Eleven days after suffering an upset home defeat to Michigan State, the Maryland women's basketball team faced No. 12 Ohio State, which boasted guard Kelsey Mitchell, who entered as the nation's second-leading scorer at 25.3 points per game.
In her previous three meetings with the Terps, Mitchell averaged 30.7 points per game.
But Maryland's defense held Mitchell to just 15 points on Monday en route to a 99-69 victory to reclaim the top spot in the Big Ten standings. It was the Buckeyes' second-lowest point output of the season.
So while the 30-point drubbing signified just the second time this season the Terps have scored more than 90 points against a power-five conference school, coach Brenda Frese gushed over her squad's defensive showing after the win.
"We executed the game plan," Frese said. "Mixing up our defenses was huge, between man and zone. Our team really understood the concept of kind of shadowing Kelsey and a layer of people always constantly being around her."
Mitchell shot 6-for-13 from the field and made just one of five 3-point attempts. The senior averaged more than 18 field goal attempts and nine 3-pointers per game heading into the contest, but finished short of both those numbers on Monday.
"It wasn't the easiest," Mitchell said of trying to score against Maryland's defense.
The Terps made guard Kaila Charles the primary defender on Mitchell, but sent second and sometimes even third defenders to help Charles disrupt her.
Last season, Charles had the same task, but with a different outcome. Foul trouble kept her off the court as she played only 17 minutes in a 98-87 loss, mostly watching as Mitchell scored 31 points.
When asked about the difference between the two games, Charles laughed and said "Well, I played more." She explained her attempt to not get "handsy with it" and said the Terps knew Mitchell would score, but it would take a team effort to stop her, crediting her teammates with giving plenty of help.

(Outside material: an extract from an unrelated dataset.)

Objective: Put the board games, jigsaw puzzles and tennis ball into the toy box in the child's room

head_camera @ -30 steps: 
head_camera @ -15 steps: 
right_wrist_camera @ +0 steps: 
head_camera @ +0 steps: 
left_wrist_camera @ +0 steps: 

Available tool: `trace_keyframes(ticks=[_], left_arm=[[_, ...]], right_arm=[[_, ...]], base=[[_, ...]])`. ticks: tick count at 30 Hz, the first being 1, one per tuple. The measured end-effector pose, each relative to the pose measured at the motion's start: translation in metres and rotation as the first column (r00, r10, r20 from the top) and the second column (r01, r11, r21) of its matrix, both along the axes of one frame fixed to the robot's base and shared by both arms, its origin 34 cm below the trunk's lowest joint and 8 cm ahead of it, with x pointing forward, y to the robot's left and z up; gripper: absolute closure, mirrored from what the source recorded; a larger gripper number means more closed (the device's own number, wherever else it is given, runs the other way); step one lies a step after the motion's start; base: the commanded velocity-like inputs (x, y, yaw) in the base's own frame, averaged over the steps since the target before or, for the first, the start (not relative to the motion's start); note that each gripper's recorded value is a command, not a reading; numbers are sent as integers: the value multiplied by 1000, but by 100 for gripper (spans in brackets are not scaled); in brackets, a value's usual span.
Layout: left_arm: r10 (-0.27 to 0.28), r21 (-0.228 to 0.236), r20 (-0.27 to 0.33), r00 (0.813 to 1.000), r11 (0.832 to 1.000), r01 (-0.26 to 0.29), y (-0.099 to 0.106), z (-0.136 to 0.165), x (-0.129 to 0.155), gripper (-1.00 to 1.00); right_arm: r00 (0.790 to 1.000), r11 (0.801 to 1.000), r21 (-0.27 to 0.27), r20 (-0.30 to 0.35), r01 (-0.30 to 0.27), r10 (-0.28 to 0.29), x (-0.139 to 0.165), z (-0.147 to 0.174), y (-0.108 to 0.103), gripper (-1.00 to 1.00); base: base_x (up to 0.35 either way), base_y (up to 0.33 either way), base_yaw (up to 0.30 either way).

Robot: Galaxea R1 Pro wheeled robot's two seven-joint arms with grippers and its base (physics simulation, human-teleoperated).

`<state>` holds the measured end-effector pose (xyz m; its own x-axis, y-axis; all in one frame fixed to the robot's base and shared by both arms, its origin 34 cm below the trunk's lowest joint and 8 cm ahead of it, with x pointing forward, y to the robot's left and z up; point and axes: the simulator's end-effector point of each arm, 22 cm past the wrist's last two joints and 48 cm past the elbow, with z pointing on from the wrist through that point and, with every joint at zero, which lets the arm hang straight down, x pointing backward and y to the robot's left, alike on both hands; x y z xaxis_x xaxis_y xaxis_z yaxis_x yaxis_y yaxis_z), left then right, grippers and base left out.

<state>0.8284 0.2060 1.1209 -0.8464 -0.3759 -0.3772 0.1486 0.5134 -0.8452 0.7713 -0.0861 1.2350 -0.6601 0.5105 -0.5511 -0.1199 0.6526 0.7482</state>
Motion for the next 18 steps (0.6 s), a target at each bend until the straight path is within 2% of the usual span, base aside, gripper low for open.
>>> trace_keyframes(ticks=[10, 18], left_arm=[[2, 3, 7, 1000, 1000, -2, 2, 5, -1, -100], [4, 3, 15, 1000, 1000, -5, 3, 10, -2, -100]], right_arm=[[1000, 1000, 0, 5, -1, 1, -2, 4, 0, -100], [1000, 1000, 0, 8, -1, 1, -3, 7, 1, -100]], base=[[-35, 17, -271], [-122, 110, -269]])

Guard Kristen Confroy jumped in at the postgame press conference to make sure everyone was aware of how well Charles performed.

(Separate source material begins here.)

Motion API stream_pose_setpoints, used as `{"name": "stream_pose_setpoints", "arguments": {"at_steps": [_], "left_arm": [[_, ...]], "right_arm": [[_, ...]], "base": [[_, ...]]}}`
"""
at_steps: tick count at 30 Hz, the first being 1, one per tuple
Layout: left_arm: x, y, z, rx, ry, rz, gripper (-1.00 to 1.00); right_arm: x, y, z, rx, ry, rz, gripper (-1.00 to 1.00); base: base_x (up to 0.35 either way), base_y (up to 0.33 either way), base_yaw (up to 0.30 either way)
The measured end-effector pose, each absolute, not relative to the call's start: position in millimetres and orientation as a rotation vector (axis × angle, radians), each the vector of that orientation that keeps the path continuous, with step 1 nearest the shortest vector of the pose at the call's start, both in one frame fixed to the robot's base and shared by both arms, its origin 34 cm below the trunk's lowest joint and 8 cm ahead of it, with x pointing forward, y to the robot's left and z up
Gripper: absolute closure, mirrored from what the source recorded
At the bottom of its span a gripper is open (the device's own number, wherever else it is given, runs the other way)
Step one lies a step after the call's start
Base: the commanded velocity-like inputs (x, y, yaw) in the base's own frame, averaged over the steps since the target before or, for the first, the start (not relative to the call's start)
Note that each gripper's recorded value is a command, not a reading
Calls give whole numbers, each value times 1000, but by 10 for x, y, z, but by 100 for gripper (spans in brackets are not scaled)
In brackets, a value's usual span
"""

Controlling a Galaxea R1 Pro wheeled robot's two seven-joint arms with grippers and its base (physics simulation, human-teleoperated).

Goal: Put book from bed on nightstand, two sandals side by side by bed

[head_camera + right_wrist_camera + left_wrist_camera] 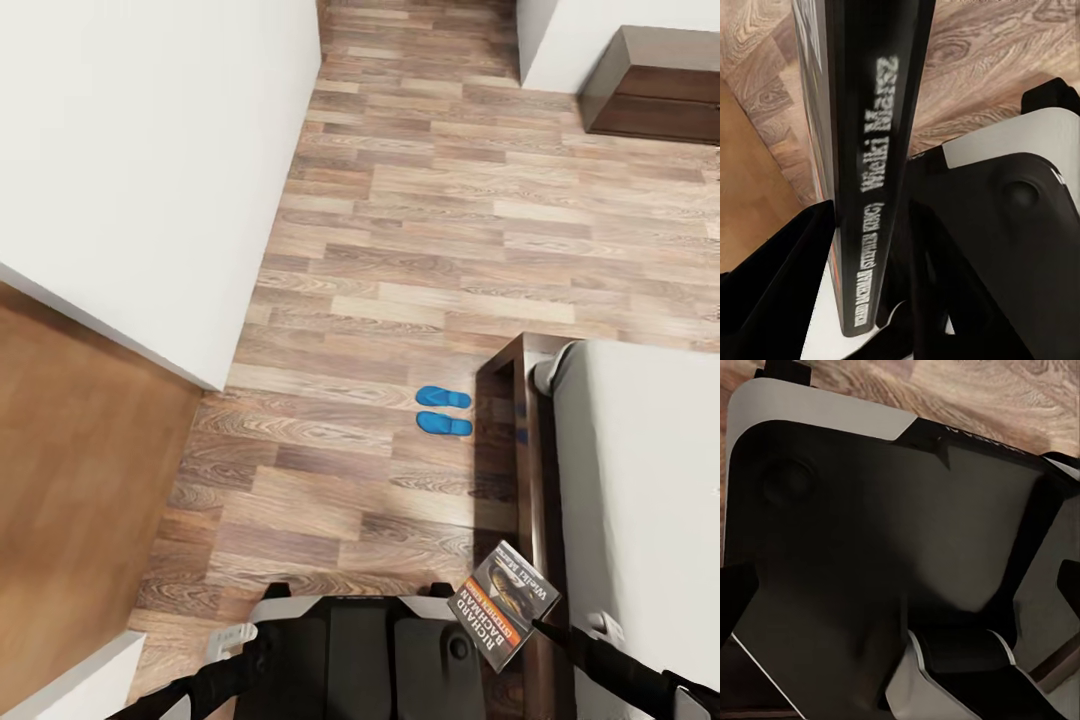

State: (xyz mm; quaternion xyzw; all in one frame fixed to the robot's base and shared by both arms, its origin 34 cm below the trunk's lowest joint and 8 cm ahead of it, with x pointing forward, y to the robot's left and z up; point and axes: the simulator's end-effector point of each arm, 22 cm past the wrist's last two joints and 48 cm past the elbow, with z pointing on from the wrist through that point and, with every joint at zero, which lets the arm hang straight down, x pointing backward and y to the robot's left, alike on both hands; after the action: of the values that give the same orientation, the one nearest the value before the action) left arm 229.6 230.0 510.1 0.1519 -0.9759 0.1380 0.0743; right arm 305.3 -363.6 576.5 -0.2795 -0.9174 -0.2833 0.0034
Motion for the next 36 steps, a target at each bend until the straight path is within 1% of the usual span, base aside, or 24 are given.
{"name": "stream_pose_setpoints", "arguments": {"at_steps": [23,27,31,36], "left_arm": [[2418,2207,5158,457,-2950,445,-100],[2447,2197,5167,458,-2955,451,-100],[2468,2199,5172,461,-2959,450,-100],[2474,2201,5175,462,-2960,450,-100]], "right_arm": [[3277,-3530,5881,-861,-2888,-993,100],[3371,-3258,5962,-867,-2858,-1137,100],[3358,-3072,5966,-871,-2836,-1179,100],[3348,-3042,5966,-872,-2832,-1182,100]], "base": [[0,0,-200],[0,0,-198],[0,0,-119],[0,0,-24]]}}
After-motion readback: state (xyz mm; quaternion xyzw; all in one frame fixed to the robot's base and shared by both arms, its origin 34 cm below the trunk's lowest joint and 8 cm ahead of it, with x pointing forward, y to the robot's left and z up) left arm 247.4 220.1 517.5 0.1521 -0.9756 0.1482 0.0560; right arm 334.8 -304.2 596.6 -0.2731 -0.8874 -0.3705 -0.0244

"Defending Kelsey Mitchell, Kaila is not giving herself a fair shake," Confroy said. "She did a phenomenal job and she's an incredible defender and I think she's going to give the rest of the conference fits defensively."
Along with Mitchell, three of Ohio State's standouts — forward Stephanie Mavunga and guards Sierra Calhoun and Linnae Harper — all fell short of their average outputs. The Buckeyes shot just 39.2 percent from the field and 27.3 from long range, the latter area normally being their bread and butter.
Feeding off the crowd's energy, which Charles said got the Terps going, Maryland shut down one of the nation's best offenses from start to finish.
"Just, wow," Frese said. "An incredible atmosphere, a tremendous game. You talk about lining up together for 40 minutes, [it was] by far our most complete game."